Лишь после того как люди расселись по местам и затихли, в храме появился Уиниан Четвертый, выйдя из позолоченной двери на полпути к южному приделу. «Если бы снять с него этот стихарь с омофором, – подумала Адер, – его вполне можно было бы принять за какого-нибудь торговца коврами или колесного мастера». Впрочем, свита жреца полностью устраняла возможность такой ошибки. Перед ним и позади него шествовали две колонны молодых послушников и послушниц, одетых в бело-золотые одежды – цвета Интарры – и покачивающих золотыми цепями, на которых были подвешены кристаллы. В камнях отражался солнечный свет, ослепительными вспышками рассыпаясь по стенам и полу, однако Адер не сводила глаз с Уиниана.

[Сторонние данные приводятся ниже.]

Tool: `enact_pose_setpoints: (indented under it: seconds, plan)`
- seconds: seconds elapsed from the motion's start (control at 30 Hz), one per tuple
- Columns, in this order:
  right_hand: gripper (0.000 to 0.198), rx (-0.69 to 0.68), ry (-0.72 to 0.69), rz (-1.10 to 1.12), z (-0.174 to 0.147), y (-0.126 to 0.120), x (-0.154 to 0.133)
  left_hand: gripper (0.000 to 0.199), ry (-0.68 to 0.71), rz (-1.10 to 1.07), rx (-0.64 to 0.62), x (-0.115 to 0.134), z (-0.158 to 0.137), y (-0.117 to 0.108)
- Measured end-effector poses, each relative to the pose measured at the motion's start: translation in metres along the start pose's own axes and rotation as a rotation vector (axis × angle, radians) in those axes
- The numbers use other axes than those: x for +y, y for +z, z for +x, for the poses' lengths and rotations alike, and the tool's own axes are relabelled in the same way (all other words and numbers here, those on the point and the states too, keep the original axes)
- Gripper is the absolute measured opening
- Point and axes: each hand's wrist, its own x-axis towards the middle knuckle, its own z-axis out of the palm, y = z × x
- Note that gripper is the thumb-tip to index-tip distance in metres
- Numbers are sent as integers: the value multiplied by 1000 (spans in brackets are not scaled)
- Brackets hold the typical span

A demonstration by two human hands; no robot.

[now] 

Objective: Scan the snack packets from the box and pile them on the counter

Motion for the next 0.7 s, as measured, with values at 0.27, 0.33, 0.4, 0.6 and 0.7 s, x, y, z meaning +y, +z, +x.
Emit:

Открытое неповиновение и честолюбие этого человека только выросли за недели, прошедшие после суда. Помимо увеличения численности Сынов Пламени он, не скрываясь, читал проповеди о различии между человеческой и божественной властью, превратив то, что прежде было отвлеченной теологической проблемой, в предмет спора, способный опрокинуть империю. Ил Торнья утверждал, что простой люд на Сером рынке и на верфях рассуждает о разнице между Божественными Полномочиями и Божественным Правом – а фактически речь шла о легитимности власти Малкенианов. Хуже того, Уиниан завел обычай ежедневно повторять свое «чудо» на полуденном богослужении. Для людей, сидящих на скамьях в храме, он был не просто Верховным жрецом – он был помазанником самой богини.
«Вот поэтому я и должна была прийти сюда, – напомнила себе Адер. – Чтобы сделать это».
Довольно долго казалось, что Уиниан не замечает ее, однако, поравнявшись с императорской ложей, он жестом остановил процессию и повернулся лицом к принцессе. Когда он заговорил, его взгляд был устремлен на нее, но речь явно предназначалась для всего собрания.